Still working on this year’s Pitchfork Top 100 songs list, we won’t be done until UC gets back from riding the giant tortoises anyway. What I was struck by while engaging the list was the fact that the increasing frequency and amplitude of waves of recycling and its ever more cynical and surfacey deployment clearly dominates the music scene. Now, I don’t expect this insight to be special, but spending much less time than I guess our readers here would imagine I do interacting with the music press and scene, I was momentarily shocked by the depth of the problem. In comparing this year’s list to just my memories of the last two years, I find we must be beginning the death spiral. In a way, it is the usual style/substance debate, but in this case, the “styles” are born from ever more impeccable and increased recycling. I certainly don’t have a problem with bands being derivative. The extent isn’t so much the issue as how much of a straight-jacket the style is, or how well the content fits the style and whether there is any content there at all. We are now entering the 100 Years of Solitude phase of musical existence (new is the new old).

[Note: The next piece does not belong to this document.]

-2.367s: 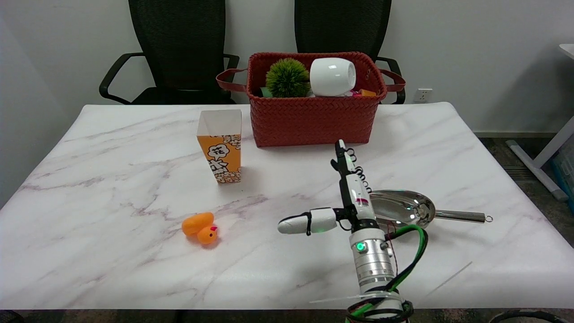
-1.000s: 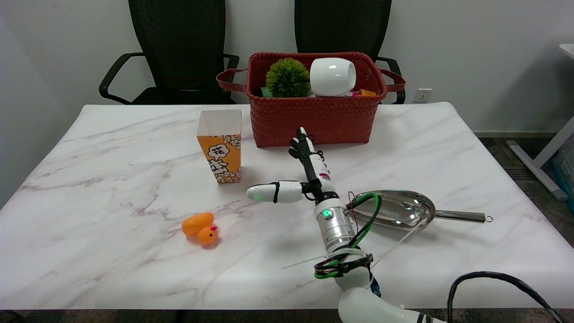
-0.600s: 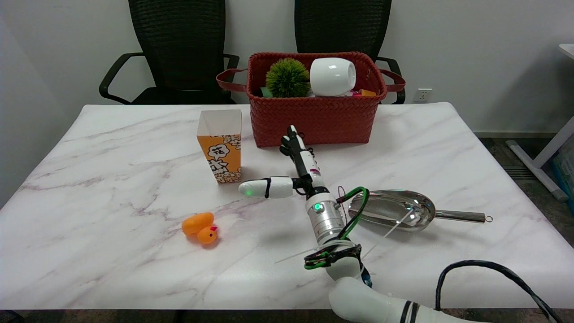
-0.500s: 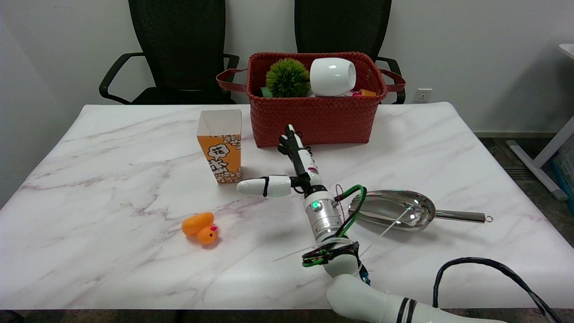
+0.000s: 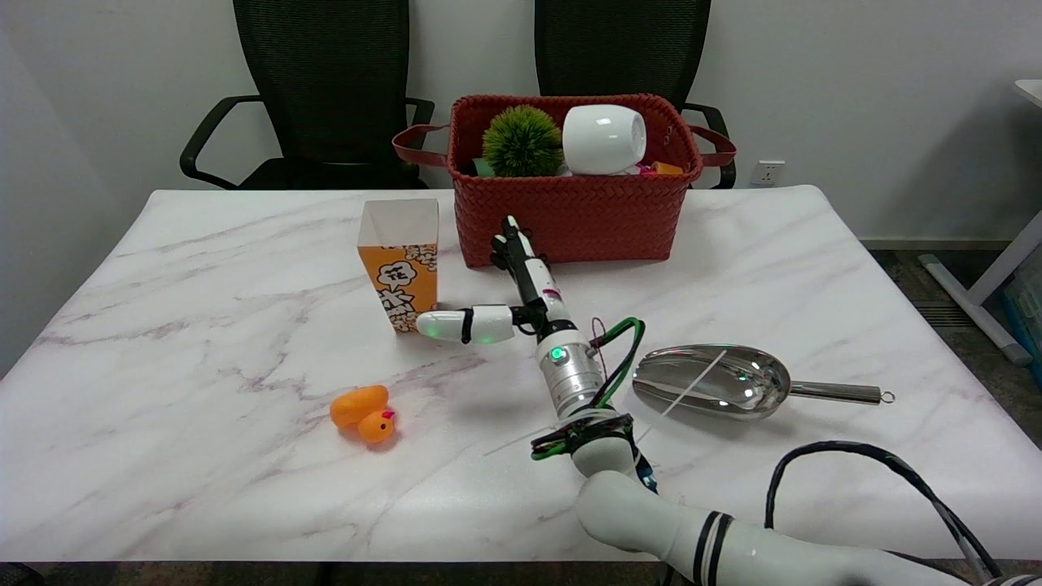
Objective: Pick up the popcorn boxd.
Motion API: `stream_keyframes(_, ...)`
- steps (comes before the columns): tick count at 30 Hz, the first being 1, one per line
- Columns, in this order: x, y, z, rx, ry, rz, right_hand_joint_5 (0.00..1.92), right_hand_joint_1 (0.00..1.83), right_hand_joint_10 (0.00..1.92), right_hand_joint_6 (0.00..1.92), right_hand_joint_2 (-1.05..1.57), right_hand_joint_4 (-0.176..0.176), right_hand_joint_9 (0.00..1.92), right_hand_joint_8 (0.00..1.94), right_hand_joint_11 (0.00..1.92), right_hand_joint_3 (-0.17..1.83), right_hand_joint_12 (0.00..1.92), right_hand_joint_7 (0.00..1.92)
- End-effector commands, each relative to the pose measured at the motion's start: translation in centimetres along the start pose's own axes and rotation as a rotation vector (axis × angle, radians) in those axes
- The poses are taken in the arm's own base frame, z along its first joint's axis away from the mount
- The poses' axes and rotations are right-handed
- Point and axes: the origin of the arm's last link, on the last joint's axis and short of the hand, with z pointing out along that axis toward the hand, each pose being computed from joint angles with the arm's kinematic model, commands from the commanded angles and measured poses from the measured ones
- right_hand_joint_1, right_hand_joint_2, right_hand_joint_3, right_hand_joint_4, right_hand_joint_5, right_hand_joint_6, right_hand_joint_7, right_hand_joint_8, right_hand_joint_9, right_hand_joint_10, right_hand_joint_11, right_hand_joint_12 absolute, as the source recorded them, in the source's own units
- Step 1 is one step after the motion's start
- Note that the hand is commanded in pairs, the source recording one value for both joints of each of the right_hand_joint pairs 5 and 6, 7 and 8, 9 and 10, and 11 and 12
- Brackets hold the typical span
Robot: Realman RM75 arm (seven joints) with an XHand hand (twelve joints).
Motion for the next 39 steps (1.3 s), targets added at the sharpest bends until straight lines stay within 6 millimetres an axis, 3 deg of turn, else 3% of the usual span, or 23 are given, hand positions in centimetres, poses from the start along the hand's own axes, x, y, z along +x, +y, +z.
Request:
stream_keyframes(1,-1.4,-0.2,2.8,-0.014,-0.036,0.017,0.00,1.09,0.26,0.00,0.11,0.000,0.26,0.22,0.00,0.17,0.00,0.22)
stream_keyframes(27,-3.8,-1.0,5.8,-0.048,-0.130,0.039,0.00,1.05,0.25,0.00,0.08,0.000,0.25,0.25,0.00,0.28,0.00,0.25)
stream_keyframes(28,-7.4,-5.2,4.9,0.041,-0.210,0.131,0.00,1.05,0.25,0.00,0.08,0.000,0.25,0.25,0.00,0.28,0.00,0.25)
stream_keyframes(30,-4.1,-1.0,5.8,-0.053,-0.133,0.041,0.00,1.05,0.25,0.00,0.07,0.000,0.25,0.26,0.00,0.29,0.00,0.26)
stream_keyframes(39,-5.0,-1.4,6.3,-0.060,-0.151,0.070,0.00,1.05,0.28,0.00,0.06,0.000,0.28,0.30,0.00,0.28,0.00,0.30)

I enjoy many styles and many retro-retoolings of those styles, but it is always important that the songs be present. not just the sounds. I wanted to share an interesting discussion at MBV. Also, how can we give Marc Hogan any props if his blog is invite only? We only half-truthfully/half-ironically picked on him before, but now he’s not even in the top 100 worst/most wanky P-fork writers. In fact, we’ve been catching him saying smart and interesting things. We called the police to report a musical wanker and they said the musical wanker was inside the house! And it was us, so we pay our respect to MH.
The key comment is here:
Marc: I’m in agreement with Scott 100% about the influences/reference points thing– whose style you borrow to express your content (and how many people actually listened to those bands in the first place) seems to be more important in the blogosphere than what that content is. And you can argue that in some cases the style is inseparable from the content, like the “medium is the message,” but in those cases, I feel like the style had better be distinctive (I’m sorry, no one sounds exactly like Deerhunter; for a band I like on a much less intense/personal level, no one sounded exactly like the Strokes, either, despite their tasteful reference points).

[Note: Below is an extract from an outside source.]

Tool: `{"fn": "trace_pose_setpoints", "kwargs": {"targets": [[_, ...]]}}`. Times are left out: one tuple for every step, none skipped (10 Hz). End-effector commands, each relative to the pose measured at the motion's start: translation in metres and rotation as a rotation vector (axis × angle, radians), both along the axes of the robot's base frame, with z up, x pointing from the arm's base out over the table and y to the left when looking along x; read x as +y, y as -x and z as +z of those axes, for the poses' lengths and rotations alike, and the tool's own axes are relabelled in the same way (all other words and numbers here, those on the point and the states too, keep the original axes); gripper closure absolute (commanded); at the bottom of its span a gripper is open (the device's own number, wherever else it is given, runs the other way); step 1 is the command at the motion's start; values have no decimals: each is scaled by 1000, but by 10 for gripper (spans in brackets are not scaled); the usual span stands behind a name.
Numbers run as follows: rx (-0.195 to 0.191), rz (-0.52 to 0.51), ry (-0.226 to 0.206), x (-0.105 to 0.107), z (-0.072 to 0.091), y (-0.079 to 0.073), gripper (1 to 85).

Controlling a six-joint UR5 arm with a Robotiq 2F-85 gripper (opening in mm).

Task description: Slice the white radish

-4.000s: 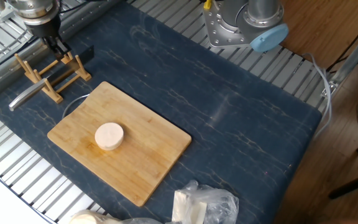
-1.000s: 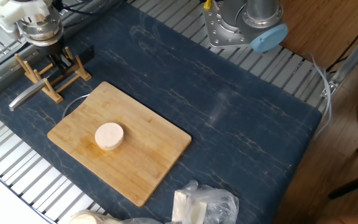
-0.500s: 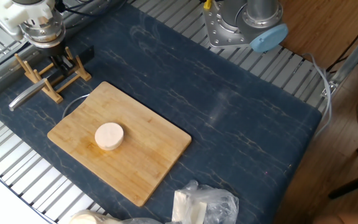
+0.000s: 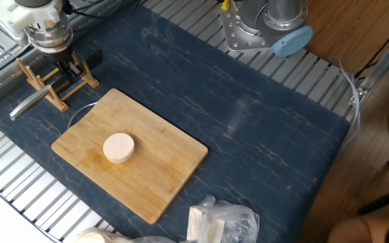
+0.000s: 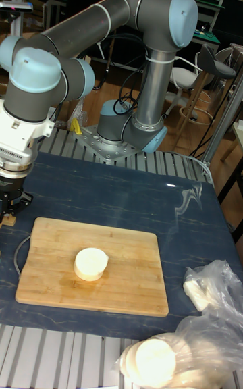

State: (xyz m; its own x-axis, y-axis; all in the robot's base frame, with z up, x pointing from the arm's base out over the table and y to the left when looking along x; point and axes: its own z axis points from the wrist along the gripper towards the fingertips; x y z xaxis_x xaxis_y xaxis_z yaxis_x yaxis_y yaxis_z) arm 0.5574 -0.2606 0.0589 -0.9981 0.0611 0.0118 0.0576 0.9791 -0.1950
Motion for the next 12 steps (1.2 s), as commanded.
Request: {"fn": "trace_pose_setpoints", "kwargs": {"targets": [[-5,-5,-7,1,0,0,520],[-8,-5,-7,1,0,-1,520],[-11,-7,-7,0,0,-2,527],[-18,-10,-7,0,0,-4,560],[-20,-13,-7,0,0,-4,590],[-22,-14,-3,-1,0,-5,633],[-25,-20,2,-2,1,-5,693],[-24,-28,14,-5,1,-5,787],[-20,-33,16,-6,1,-3,847],[-20,-33,13,-5,1,-3,847],[-20,-32,7,-5,2,-3,847],[-15,-27,-7,-2,5,-1,847]]}}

Organic versus synthesized. These themes come up throughout my take on the P-fork Top 100 list. On top of our usual grades of “meh” “ass” or “good” you’ll definitely see the theme developing in real time as I get more and more annoyed at the more and more plastic offerings I force myself to listen to.

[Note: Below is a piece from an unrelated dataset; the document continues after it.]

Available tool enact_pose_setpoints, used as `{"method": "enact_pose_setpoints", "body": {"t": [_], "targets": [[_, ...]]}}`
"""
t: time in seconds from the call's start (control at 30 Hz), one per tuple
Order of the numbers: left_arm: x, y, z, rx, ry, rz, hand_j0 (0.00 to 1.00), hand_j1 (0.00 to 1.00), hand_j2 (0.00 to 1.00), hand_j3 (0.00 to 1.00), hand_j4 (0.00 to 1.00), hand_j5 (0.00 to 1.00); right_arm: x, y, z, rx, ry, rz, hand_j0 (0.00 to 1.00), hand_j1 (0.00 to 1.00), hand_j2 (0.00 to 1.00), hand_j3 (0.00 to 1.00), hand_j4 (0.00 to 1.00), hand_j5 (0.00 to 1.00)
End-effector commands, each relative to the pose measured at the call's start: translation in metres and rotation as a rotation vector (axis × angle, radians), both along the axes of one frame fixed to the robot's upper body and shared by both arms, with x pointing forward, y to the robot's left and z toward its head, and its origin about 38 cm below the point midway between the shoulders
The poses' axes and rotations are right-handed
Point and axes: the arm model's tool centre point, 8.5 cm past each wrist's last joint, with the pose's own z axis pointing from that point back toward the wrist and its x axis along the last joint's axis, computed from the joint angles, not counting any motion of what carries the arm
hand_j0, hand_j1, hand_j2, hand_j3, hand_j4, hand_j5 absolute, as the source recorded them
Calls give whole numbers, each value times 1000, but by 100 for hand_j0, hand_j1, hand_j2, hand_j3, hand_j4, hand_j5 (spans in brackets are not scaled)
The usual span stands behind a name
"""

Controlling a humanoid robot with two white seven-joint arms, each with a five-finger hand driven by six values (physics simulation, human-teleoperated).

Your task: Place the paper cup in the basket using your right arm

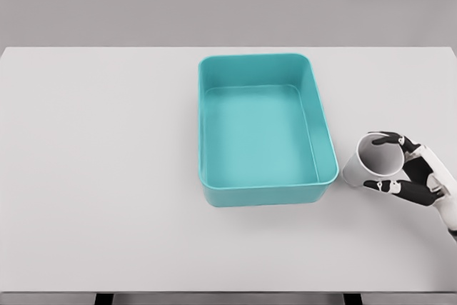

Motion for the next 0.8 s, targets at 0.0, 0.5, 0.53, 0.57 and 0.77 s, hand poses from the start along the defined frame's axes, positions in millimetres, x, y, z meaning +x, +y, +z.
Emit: {"method": "enact_pose_setpoints", "body": {"t": [0.0,0.5,0.53,0.57,0.77], "targets": [[0,0,0,0,0,-1,100,100,100,100,100,100,2,0,11,2,-30,4,60,60,60,60,60,60],[0,0,0,0,0,-1,100,100,100,100,100,100,23,-3,58,-183,-179,32,60,60,60,60,60,60],[0,0,0,0,1,1,100,100,100,100,100,100,28,-2,63,-193,-196,34,60,60,60,60,60,60],[0,0,0,0,0,-1,100,100,100,100,100,100,30,-2,66,-198,-205,33,60,60,60,60,60,60],[0,0,0,0,0,-1,100,100,100,100,100,100,49,4,89,-267,-285,44,60,60,60,60,60,60]]}}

More stuff on some related issues- The Dean (Robert Christgau), whom I think I have an eternal fatwa against because he crapped on the Shins first CD, or maybe liked someone terrible, but I love how he’s been linked to the entirety of Wikipedia. Hey it’s tough, this is why I like no one, no one likes me and we live in a world fraught with arms races based on music criticism based grudges, and also, Yelp exists. RC links this piece with two anonymous wanks talking about the life of the online critic. What I am always astounded by is critics that think they love music more than some random shmo because they choose to dedicate more of their lives to it. I wonder if they notice that in our electronic age, there exists an unbelievable amount of content and that regular ol’ dudes kind of have to fight to spend time with a few new albums rather than 15-20 a week. They don’t review for other people because those people don’t even exist to them, they review for themselves, hence the scientifically accurate term of wanker. To wit:
StumpyPete1975: my top ten of the year rarely includes anything I see anywhere else!
Windupbird: me too
StumpyPete1975: and I’m amazed that EVERYBODY seems to agree and says things like “it was a bad year for music”
StumpyPete1975: what a ludicrous statement
StumpyPete1975: so many records released
StumpyPete1975: I’m sure it wasn’t all crappy!
Windupbird: I think some people’s job is to capture the consensus. I pity those people. The consensus is usually awful.